Am I losing money on time and materials contracts?
Many contractors lose money on time and materials work without knowing it. The billing structure feels straightforward: charge for hours worked plus materials used. But what you bill often falls short of what jobs actually cost you.
The most common leak is unbilled labor. You track the hours your crew spends on site, but what about drive time? Setup and teardown? Time spent picking up materials? Running back for a forgotten tool? These hours cost you payroll dollars but often don’t make it onto the invoice. A crew that bills 6 hours might have cost you 8 or 9 hours of paid time.
Then there’s the difference between your billing rate and your true labor cost. If you pay a worker $25 an hour, your actual cost is closer to $32 or more once you add payroll taxes, workers comp, insurance, and any benefits.

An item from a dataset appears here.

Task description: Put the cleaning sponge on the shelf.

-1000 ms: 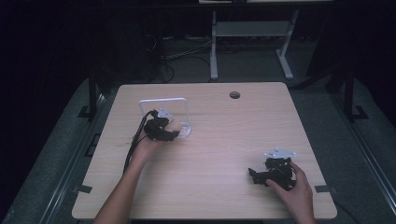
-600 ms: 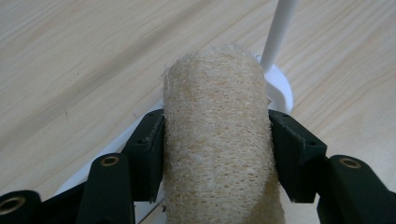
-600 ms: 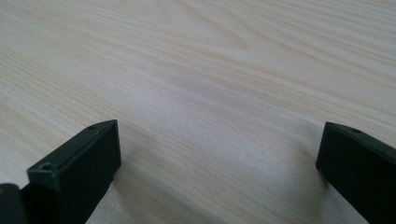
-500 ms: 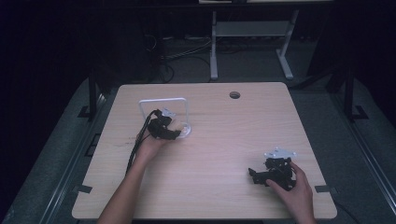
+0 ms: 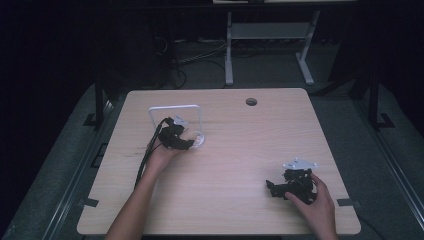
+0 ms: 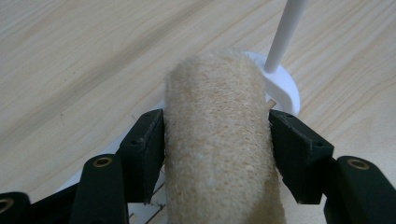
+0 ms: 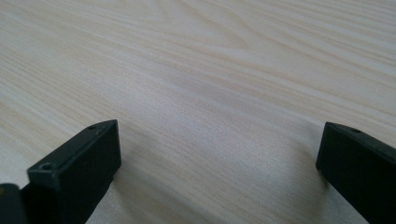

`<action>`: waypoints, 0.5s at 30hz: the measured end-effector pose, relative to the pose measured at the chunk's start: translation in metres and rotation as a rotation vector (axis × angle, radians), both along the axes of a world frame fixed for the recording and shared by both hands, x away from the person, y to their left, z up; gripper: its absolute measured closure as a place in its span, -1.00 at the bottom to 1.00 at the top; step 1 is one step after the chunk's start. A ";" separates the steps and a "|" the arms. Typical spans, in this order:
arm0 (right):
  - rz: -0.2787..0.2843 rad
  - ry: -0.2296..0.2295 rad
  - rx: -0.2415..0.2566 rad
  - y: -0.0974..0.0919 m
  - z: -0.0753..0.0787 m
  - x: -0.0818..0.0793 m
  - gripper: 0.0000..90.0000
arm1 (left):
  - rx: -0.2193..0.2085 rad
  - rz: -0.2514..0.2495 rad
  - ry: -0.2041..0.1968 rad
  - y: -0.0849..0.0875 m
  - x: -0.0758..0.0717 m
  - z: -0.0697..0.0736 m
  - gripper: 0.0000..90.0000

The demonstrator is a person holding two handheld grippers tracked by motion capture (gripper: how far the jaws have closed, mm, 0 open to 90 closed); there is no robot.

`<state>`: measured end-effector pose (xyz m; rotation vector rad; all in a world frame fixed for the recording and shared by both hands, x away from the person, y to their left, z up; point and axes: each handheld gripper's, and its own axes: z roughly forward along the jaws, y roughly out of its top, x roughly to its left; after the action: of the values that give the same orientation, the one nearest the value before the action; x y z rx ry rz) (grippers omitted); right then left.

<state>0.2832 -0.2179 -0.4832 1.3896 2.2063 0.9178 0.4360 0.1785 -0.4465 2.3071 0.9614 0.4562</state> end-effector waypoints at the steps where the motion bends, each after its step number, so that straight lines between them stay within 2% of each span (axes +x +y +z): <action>1: 0.000 0.000 0.000 0.000 0.000 0.000 -1.00 | -0.004 0.002 -0.003 0.000 -0.001 0.001 -0.19; 9: 0.000 0.000 0.000 0.000 0.000 0.000 -1.00 | -0.022 0.005 -0.025 0.003 -0.007 0.011 -0.21; 11: 0.000 0.000 0.000 0.000 0.000 0.000 -1.00 | -0.045 0.010 -0.032 0.004 -0.010 0.014 -0.21; 15: 0.000 0.000 0.000 0.000 0.000 0.000 -1.00 | -0.063 0.006 -0.042 0.009 -0.018 0.023 -0.16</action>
<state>0.2832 -0.2179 -0.4831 1.3896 2.2063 0.9177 0.4180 0.1874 -0.4230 2.2304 0.9490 0.4690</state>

Bill at $50 per hour thinking you have a nice margin, and you might find it’s thinner than expected after overhead gets factored in.
Materials markup is another place contractors leave money behind. Some pass through material costs at cost, thinking they make their money on labor. But you spent time sourcing those materials, picking them up, keeping inventory organized, and managing the logistics. A 10% to 20% markup on materials is standard and justified.
The only way to know if you’re actually losing money is to track jobs properly. That means recording every hour including non-billable time, logging every material purchase to the specific job, and then comparing what you billed against what you spent. Project and job costing set up correctly will show you exactly which jobs made money and which ones didn’t.
Most contractors who think they’re profitable on T&M work haven’t done this math. They assume things are fine because they’re busy and cash is coming in. But being busy and being profitable are different things.
Start by calculating your true labor burden rate: what each worker actually costs you per hour including all the extras. Then look at your billing rate and make sure there’s real margin there. Track a few jobs closely, every hour and every dollar, and see what the numbers actually say. A Findlay bookkeeper can help you set up this tracking so you get reliable job-level profitability reports instead of guessing.
If you find jobs are barely breaking even or losing money, you have a few options: raise your rates, tighten your tracking so you bill for everything you should, or shift more work toward fixed-price contracts where you control the scope and can price accordingly.